Ia mengungkapkan, situasi usai terbitnya Permen tersebut diprediksi memicu konflik karena menyangkut kepentingan hidup masyarakat yang bergantung dari sektor minyak bumi.
“Minyak dari sumur-sumur masyarakat baka kembali ke BUMD, Koperasi hingga Pertamina sesuai isi Permen ESDM No 14 Tahun 2025.kami berpesan kepada Pemkab Muba agar memastikan adanya solusi optimal untuk masyarakat penyuling minyak jangan hanya memperhatikan sumur-sumur hasil pengeboran yang faktanya masih dikuasai segelintir orang,”ungkapnya.

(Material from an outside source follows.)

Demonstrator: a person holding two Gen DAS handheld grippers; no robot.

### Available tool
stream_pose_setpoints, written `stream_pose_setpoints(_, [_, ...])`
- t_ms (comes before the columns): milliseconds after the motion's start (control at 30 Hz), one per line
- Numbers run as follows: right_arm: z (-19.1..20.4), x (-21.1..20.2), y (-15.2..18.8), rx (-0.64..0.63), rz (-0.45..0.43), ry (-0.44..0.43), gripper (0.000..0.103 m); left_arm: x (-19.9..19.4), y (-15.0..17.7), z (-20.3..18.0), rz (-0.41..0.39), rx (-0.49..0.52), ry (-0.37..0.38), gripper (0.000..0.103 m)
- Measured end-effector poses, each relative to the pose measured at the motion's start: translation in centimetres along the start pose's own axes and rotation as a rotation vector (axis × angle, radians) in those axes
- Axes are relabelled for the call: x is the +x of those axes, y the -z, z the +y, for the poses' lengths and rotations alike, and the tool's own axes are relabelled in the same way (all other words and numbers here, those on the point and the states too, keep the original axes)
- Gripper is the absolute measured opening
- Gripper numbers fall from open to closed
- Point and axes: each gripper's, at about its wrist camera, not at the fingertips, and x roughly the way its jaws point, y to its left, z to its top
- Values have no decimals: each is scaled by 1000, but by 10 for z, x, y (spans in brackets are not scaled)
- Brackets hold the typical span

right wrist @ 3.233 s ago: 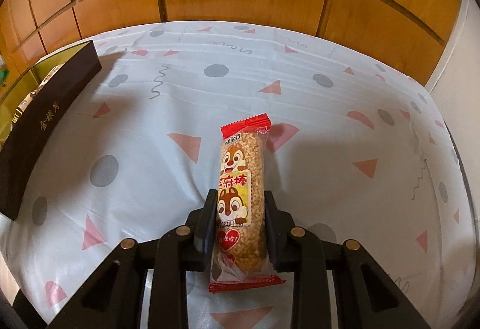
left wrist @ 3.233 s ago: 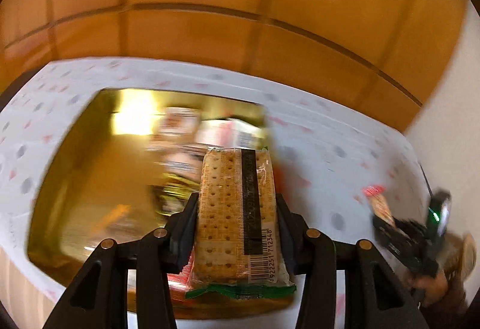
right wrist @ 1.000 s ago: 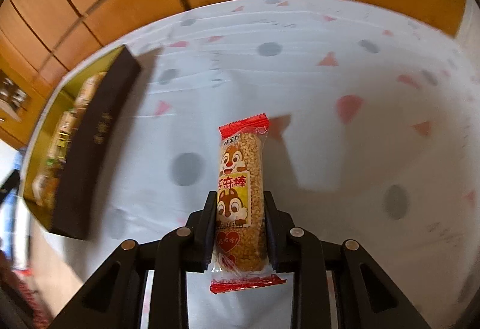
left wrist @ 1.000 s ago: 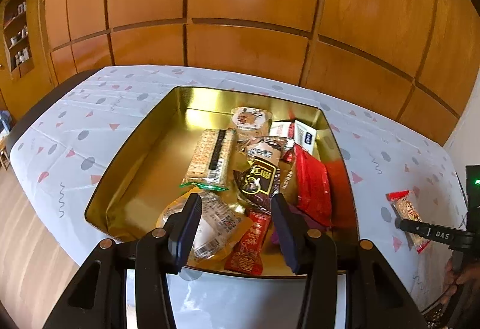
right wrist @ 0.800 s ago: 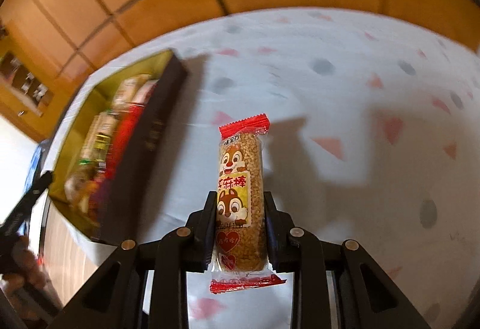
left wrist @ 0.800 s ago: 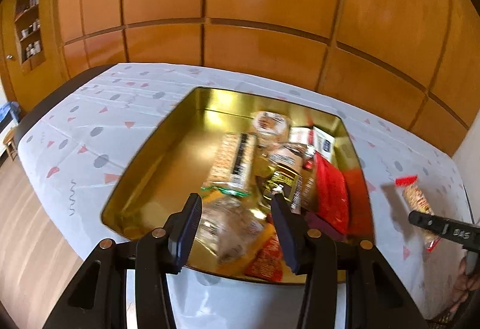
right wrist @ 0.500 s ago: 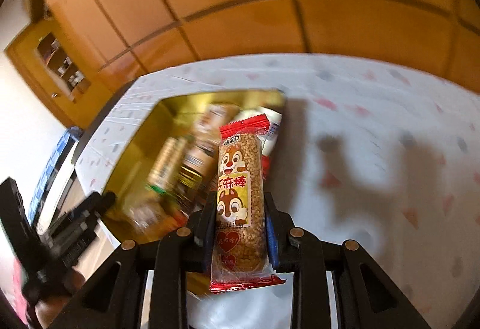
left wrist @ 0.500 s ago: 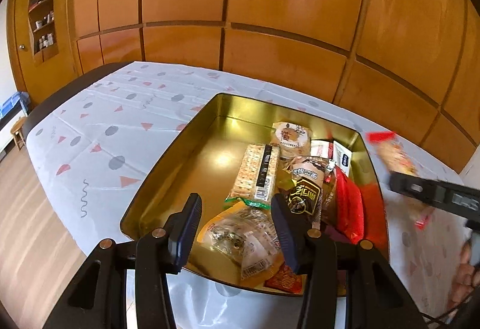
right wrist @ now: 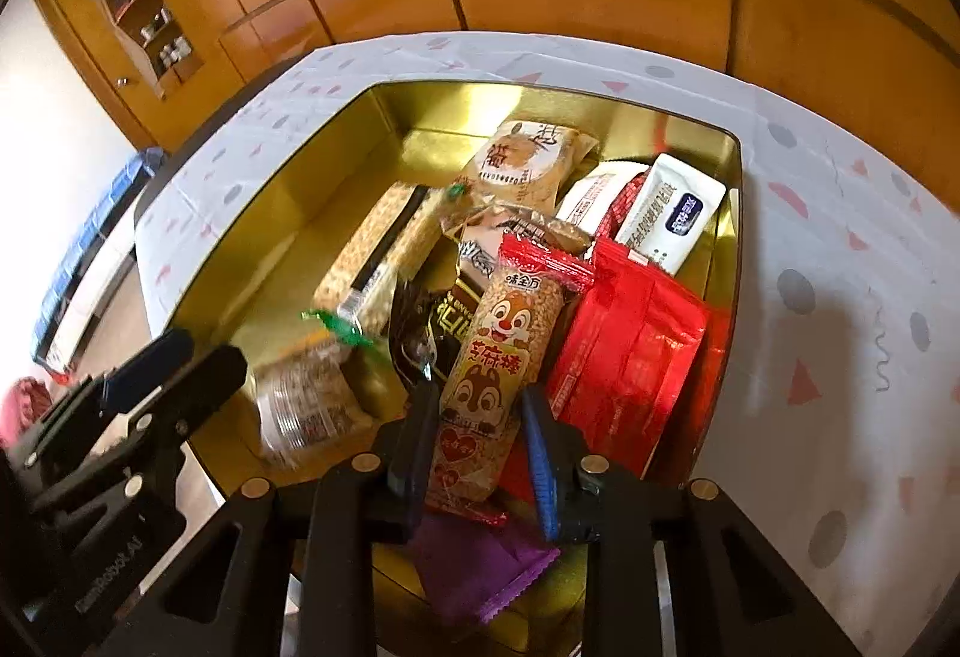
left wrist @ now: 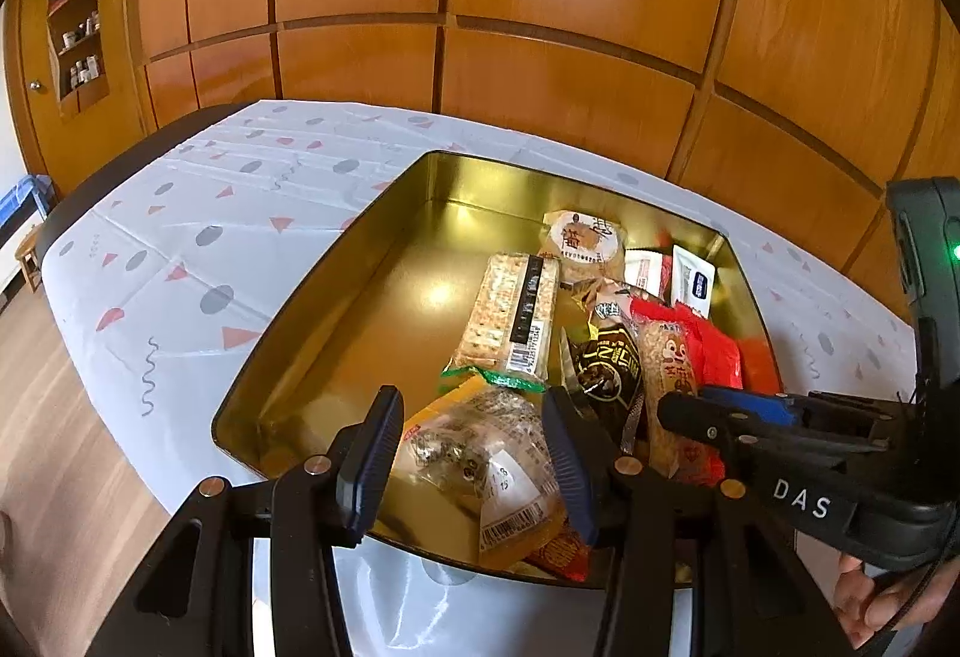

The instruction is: Organize snacks

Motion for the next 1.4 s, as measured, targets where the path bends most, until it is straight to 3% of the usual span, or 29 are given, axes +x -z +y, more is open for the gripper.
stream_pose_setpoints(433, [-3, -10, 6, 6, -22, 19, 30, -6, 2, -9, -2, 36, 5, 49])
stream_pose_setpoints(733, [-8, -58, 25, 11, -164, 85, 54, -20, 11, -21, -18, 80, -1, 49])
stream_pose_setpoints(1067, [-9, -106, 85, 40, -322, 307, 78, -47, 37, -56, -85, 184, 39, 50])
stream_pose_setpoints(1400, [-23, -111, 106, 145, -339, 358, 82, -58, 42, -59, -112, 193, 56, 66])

Lebih lanjut, dirinya juga mengingatkan agar Permen ESDM tersebut tidak dimanfaatkan hanya untuk kepentingan oligarki yang berkuasa dibalik topeng perjuangan sumur minyak masyarakat.
“Jika ingin diselidiki secara detail, tidak sepenuhnya sumur-sumur minyak tersebut milik masyarakat, bahkan puluhan sumur hanya dikuasai oleh beberapa orang.kami harap kedepannya tidak ada kesalahan dalam mengambil kebijakan,”tutupnya.